There are also auxiliary texts called vedanga. The new books that appeared later are called smriti. Smrti literature includes Itihasas (epics like Ramayana, Mahabharata), Puranas (mythological texts), agama (theological treatises) and darsanas (philosophical texts).

The Sound Aspect of Vedic Hymns – It’s Significance

The Vedas exist in the form of chants, and the sound aspect is therefore very important. The Vedic hymns must be chanted properly and there is a spiritual significance to the chant, which the late Paramacharya of Kanchi explains as follows:

Vedas must be chanted with grandeur so that the sound can be properly heard. Vedic Mantras not only produce beneficial vibrations in the pulse of the one who chants them properly, but also similar vibrations in those who may hear them. Since it is spread in the atmosphere, it ensures wellbeing here and hereafter. The outstanding feature of the Vedas lies in the fact that the sound of the Mantras by itself when chanted has a meaning, apart from the words themselves, which too are pregnant with significance.

The sound aspect has been preserved from very ancient times and that is something remarkable. The sound aspect is linked intimately to the words, and the two, namely the sound and the word together have been so intertwined that over time, Vedic hymns have defied corruption and mutation. This is an important point and needs some reflection.

Let us take any language, including English. All languages have evolved. If say, an Englishman who lived fifteen hundred years ago were to suddenly appear before us and start speaking, I am sure most of us would not be able to understand what he is saying. The words would be different and so also the style. This is true of almost all languages. Languages evolve with time, these days over even short periods, but the Vedic language has remained invariant over the several thousand years during which the Vedas evolved.

How have the Vedic Hymns Remained Uncorrupted

The Vedic hymns have remained uncorrupted because of the sound aspect. They had a particular metre and when chanted, they had a certain completeness of their own. Any mutation or distortion of the words would severely disturb the sound aspect, and this disturbance could be easily detected. Since the sound aspect was dominant, corruption could be spotted and eliminated immediately; this is how, the pristine purity of the Vedas had been preserved.

Anyway, the fact of the matter is that the way the Vedas are chanted now, is the same as the way they were chanted thousands of years ago.

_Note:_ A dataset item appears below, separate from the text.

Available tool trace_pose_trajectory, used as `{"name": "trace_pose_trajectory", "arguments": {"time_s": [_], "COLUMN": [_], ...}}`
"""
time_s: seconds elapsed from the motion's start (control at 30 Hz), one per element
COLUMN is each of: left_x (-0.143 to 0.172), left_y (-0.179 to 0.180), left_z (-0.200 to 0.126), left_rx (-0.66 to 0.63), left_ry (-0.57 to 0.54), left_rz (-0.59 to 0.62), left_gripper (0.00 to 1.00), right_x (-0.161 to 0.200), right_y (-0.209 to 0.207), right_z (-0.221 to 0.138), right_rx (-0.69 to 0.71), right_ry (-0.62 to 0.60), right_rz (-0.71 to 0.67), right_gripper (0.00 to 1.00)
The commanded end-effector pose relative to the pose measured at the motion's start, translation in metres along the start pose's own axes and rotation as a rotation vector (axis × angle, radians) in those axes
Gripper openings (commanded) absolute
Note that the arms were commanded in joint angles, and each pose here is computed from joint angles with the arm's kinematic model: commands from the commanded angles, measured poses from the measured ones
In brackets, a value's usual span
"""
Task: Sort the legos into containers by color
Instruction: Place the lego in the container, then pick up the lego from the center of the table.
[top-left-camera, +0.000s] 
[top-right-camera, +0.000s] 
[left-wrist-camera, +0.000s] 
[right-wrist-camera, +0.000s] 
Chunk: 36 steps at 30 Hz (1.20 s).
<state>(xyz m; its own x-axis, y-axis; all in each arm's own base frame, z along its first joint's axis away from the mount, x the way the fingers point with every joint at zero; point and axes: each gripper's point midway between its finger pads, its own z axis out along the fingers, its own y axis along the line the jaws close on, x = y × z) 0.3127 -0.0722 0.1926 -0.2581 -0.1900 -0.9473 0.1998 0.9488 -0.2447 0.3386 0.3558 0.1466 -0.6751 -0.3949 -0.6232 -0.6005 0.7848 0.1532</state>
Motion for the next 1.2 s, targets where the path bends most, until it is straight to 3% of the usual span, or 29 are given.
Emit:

I must of course qualify this by adding that there are some special schools of Vedic chanting but I am not considering that here; rather, I am confining myself to the standard method of chanting.

Let us say there is a Vedic Pandit from the East Godavari District in Andhra Pradesh and another from Kerala. East Godavari District and Kerala are at least a thousand kilometres apart. The respective Vedic scholars would have imbibed their tradition from their ancestors in those two widely separated parts of the country, parts, which, until recently, did not have good communication between them.

Suppose these two scholars meet and one of them starts chanting say the Taittriya Upanishad. The other would have absolutely no difficulty in joining the first scholar in the recitation. That is because the recitation tradition is the same for both, and that is because the recitation is fixed and has remained invariant through the ages.

The Vedas Are Universal

The Vedas focus on a MYSTICAL ETERNAL SOMETHING that is beyond this world, beyond this Universe, beyond Space and Time itself, and is changeless. It is that Something beyond words and even the Mind that the Vedic seers were in quest of, and with good reason too.

Indeed, across the ages, seekers elsewhere too have been engaged in this very quest, though by different means. Einstein was one of them, and he gives expression to this beautifully. Explaining why he pursued Science, Einstein once said:

A knowledge of the existence of Something we cannot penetrate, which only in their most primitive forms are accessible to our Minds – it is this Knowledge and emotion that constitute true religiosity. In this sense, I am a deeply religious man.

Einstein tried to catch a glimpse of Cosmic Infinity through Science while the seekers of the Vedic age sought that very same ETERNITY via the path of devotion and Spiritual inquiry.